To do - Go through the listing below and show each line that has the word "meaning".
________________________________________
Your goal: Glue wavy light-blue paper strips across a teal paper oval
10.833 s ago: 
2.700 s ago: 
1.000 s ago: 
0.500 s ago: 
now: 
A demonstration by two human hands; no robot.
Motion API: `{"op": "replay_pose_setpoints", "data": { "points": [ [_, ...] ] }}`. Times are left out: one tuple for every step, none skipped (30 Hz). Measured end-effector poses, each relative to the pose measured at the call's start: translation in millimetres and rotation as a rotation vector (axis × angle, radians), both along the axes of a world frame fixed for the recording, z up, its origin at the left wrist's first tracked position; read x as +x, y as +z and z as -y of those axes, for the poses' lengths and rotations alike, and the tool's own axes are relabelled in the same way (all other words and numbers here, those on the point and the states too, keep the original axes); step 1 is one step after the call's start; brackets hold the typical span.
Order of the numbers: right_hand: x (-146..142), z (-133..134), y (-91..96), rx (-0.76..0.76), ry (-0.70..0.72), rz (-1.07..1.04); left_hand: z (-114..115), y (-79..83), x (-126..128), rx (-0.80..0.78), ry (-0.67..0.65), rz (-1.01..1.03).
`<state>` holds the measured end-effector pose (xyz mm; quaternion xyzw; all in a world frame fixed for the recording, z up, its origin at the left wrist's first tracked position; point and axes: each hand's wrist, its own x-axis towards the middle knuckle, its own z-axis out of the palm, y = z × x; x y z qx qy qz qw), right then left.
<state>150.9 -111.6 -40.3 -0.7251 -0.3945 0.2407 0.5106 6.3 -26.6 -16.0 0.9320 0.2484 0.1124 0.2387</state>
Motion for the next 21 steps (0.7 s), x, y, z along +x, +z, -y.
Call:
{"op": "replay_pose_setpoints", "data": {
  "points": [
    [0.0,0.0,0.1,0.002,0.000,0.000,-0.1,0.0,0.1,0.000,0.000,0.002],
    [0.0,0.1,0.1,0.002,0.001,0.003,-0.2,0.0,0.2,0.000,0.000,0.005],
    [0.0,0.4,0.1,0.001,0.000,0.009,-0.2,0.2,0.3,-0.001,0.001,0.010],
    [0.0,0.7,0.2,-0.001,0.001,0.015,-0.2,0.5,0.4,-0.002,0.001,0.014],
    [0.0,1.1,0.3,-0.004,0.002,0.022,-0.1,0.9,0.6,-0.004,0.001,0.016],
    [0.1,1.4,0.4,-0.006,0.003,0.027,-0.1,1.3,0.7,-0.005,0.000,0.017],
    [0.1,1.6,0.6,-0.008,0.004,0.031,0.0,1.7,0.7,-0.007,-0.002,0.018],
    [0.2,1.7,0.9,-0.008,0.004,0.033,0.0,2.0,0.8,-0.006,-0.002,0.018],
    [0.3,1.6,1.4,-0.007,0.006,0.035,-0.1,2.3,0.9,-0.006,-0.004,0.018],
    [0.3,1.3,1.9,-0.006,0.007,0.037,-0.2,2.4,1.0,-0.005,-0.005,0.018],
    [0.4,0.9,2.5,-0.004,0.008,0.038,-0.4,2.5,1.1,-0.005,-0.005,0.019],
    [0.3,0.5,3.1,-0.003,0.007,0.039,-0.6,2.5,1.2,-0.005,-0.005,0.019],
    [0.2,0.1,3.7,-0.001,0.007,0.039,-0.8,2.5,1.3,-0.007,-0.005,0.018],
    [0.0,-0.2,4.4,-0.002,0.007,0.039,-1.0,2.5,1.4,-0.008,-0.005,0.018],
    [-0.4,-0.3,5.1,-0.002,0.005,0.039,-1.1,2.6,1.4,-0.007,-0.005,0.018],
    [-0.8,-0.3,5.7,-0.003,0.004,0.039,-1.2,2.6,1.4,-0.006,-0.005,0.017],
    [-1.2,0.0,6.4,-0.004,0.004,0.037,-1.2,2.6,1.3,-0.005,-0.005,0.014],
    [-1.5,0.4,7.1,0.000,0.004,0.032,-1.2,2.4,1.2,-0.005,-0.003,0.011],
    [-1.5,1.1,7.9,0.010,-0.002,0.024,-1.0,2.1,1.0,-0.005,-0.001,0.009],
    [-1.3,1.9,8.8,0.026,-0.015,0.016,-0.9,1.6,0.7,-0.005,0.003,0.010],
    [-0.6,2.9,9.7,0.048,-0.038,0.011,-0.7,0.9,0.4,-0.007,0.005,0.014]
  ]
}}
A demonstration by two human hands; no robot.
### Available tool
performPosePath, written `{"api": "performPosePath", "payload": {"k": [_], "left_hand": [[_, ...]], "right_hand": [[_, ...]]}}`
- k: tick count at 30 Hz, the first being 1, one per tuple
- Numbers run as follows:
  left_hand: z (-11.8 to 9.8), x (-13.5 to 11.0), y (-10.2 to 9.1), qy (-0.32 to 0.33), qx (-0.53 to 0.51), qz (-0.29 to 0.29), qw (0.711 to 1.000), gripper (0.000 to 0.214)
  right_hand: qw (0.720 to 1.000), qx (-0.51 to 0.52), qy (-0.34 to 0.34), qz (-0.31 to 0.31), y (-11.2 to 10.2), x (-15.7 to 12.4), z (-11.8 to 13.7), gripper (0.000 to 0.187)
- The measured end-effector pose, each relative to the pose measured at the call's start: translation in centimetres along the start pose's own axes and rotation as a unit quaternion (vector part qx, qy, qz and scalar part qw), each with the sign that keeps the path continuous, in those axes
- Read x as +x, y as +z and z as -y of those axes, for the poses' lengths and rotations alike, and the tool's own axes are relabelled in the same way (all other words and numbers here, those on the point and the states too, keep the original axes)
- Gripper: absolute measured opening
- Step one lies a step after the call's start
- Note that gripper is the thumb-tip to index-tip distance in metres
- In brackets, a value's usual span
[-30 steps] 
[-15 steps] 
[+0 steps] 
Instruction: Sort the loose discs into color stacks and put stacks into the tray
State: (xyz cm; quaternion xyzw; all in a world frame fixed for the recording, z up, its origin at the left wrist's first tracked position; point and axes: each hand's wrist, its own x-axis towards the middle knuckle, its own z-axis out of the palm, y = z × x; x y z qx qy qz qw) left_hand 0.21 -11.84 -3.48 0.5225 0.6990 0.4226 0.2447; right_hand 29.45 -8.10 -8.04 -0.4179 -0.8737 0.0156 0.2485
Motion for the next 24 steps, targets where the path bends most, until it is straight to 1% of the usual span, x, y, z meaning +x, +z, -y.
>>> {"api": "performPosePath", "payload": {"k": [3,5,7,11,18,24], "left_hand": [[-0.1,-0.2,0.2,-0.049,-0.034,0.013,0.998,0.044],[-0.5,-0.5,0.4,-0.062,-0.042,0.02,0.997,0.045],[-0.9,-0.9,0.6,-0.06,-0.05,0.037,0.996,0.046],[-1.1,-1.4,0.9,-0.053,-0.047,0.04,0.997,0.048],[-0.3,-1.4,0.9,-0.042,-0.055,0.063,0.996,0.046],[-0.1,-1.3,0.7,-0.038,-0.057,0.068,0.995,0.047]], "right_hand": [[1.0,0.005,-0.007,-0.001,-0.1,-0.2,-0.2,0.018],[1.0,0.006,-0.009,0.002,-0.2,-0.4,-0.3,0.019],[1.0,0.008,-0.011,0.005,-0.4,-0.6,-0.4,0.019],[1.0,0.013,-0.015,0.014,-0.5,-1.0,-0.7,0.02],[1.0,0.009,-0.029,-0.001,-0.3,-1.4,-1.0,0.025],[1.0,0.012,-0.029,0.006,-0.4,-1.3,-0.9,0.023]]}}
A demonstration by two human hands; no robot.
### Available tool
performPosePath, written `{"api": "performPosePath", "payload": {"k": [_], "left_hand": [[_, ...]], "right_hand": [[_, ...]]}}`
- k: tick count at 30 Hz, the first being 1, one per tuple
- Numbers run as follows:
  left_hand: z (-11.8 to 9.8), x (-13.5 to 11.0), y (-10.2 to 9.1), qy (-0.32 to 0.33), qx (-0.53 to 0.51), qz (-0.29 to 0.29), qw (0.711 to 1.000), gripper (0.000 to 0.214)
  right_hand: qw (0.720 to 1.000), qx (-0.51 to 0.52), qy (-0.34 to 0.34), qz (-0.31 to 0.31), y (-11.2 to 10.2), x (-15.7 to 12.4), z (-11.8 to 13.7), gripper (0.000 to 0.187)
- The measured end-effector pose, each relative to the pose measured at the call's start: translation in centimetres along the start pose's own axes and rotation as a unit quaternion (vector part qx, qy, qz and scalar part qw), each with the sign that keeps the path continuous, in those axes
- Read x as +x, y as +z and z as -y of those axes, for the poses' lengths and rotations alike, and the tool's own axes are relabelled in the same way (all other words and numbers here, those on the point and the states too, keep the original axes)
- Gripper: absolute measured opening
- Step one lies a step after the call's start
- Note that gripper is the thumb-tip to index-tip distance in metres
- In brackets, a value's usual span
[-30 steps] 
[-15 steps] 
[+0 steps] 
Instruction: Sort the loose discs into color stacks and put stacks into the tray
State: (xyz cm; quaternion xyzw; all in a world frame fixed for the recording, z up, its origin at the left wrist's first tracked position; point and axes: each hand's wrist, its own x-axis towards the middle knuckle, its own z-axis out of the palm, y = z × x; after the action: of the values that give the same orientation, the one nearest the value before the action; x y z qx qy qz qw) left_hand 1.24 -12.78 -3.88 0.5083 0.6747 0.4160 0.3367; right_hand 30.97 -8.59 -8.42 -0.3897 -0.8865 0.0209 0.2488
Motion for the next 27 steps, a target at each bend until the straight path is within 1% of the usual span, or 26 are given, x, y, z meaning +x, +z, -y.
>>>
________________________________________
Task answer -
Motion for the next 24 steps, targets where the path bends most, until it is straight to 1% of the usual span, x, y, z meaning +x, +z, -y.
Motion for the next 27 steps, a target at each bend until the straight path is within 1% of the usual span, or 26 are given, x, y, z meaning +x, +z, -y.

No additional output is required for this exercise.